Pen and ink rendering of the Republic of Texas Capitol Building 1839-1853
Austin's first "temporary" capitol was built of Bastrop plank lumber on a hilltop west of Congress Avenue. [C 00241] enlarge image

Photograph looking north on Congress Avenue to the Capitol Building
Photographer H.B. Hillyer recorded this view of the 1853 "Old Stone Capitol" and Congress Avenue prior to the completion of the new Presbyterian Church's steeple in 1875. [C 00030] enlarge image

Photograph of Capitol Building
The Old Stone Capitol as it appeared during the funeral of Reconstruction Governor Andrew Jackson Hamilton on April 12, 1875. Although situated in Capitol Square, some feel it was never intended to be a lasting monument to the State of Texas, since the election of 1850 had only named Austin the capital city for twenty years. [C 00253] enlarge image

Photograph of Capitol Building burning with crowds gathered in foreground
When the Old Stone Capitol burned on the cold, rainy morning of November 9, 1881, plans for a new capitol building were already underway. The Capitol Board, meeting in the building at the time of the fire, quickly removed the plans to safety. [C 00231] enlarge image

Early Austin Capitols

Austin is one of two cities in the United States that was originally planned and platted to be the capital of a nation. When Edwin Waller arrived in April 1839 to transform the three-family community of Waterloo into the capital of the Republic of Texas, he came with the charge of surveying the land on the north bank of the Colorado River and turning it into Austin--the nation's capital city--by October.

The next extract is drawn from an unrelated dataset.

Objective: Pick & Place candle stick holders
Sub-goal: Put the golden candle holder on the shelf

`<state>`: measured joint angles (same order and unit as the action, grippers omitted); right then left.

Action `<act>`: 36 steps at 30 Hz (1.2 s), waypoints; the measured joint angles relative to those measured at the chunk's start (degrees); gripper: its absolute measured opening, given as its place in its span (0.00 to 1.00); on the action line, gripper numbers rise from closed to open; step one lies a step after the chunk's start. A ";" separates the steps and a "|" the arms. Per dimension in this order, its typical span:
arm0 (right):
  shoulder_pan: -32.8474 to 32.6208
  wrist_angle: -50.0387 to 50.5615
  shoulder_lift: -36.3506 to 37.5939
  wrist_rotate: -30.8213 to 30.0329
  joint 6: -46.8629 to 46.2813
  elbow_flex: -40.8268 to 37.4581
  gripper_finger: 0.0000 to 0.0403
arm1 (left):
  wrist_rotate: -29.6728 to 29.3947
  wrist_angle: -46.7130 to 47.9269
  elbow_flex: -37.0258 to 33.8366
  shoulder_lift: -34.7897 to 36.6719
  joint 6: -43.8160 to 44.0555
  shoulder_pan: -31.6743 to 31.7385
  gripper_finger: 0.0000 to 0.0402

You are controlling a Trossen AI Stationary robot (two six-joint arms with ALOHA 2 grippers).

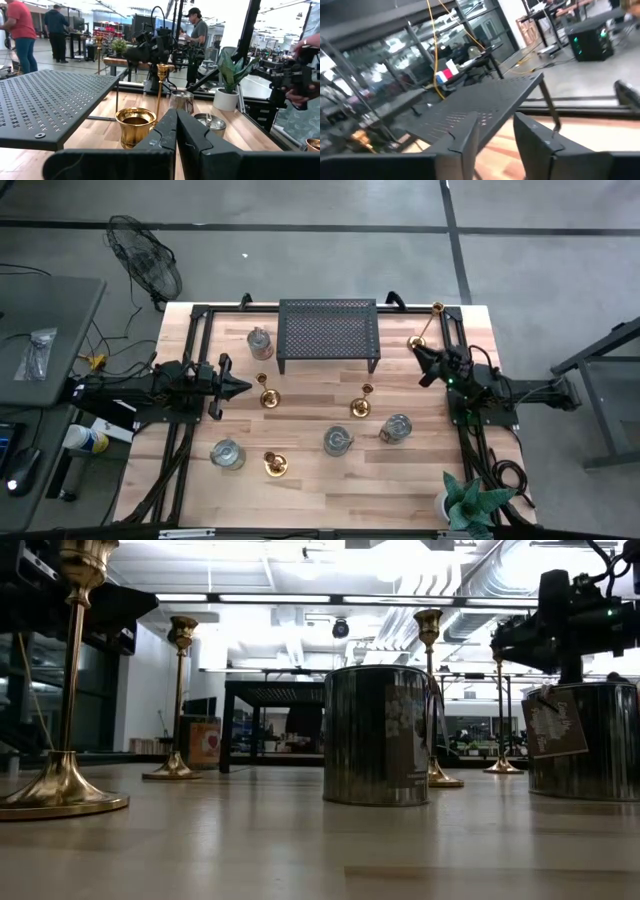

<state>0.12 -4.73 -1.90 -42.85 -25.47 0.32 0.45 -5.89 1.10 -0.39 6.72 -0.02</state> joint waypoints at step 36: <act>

The plan he drew up had as its focal point a 26-acre site called Capitol Square, which overlooked Congress Avenue from the top of a hill above the river and the town-to-be.

But the first capitol in Austin was not built there. It was built on another hilltop, at the corner of 8th and Colorado where City Hall is located now. It was a cabin of rough Bastrop pine with two large rooms, one each for the House and Senate. The first Austin session of Congress was held in that capitol in November 1839, at which time that building was one of very few structures in the town. The Capitol also served as a community gathering place because of its large rooms and as a refuge against Indian raids because of its eight-foot stockade fence.

By 1850, Texas had become a part of the United States. The state legislature appropriated the funds for a more permanent capitol, this time on the original site of Capitol Square. Finished in 1853, the new Texas Capitol was built of local limestone at a cost of $150,000. With its small crowning dome, it surveyed Congress Avenue and the town as Edwin Waller once had imagined it should.

The Civil War brought devastation to both the town's and state's economies. With the end of the war and of Reconstruction, a statewide election was scheduled to determine whether Austin would remain the permanent site of the state's capital, or whether it should be moved to some other town, such as Waco or Houston. Austin won the 1872 election. The new 1876 Texas constitution contained a provision for financing yet another new capitol building, and a program for its design was developed. In November 1881, just as the new plans were being completed, the 1853 capitol burned in a spectacular fire. A temporary capitol was built across the street at the corner of Congress and 11th, which served while the new capitol was constructed. The fire added a new sense of urgency to the building schedule.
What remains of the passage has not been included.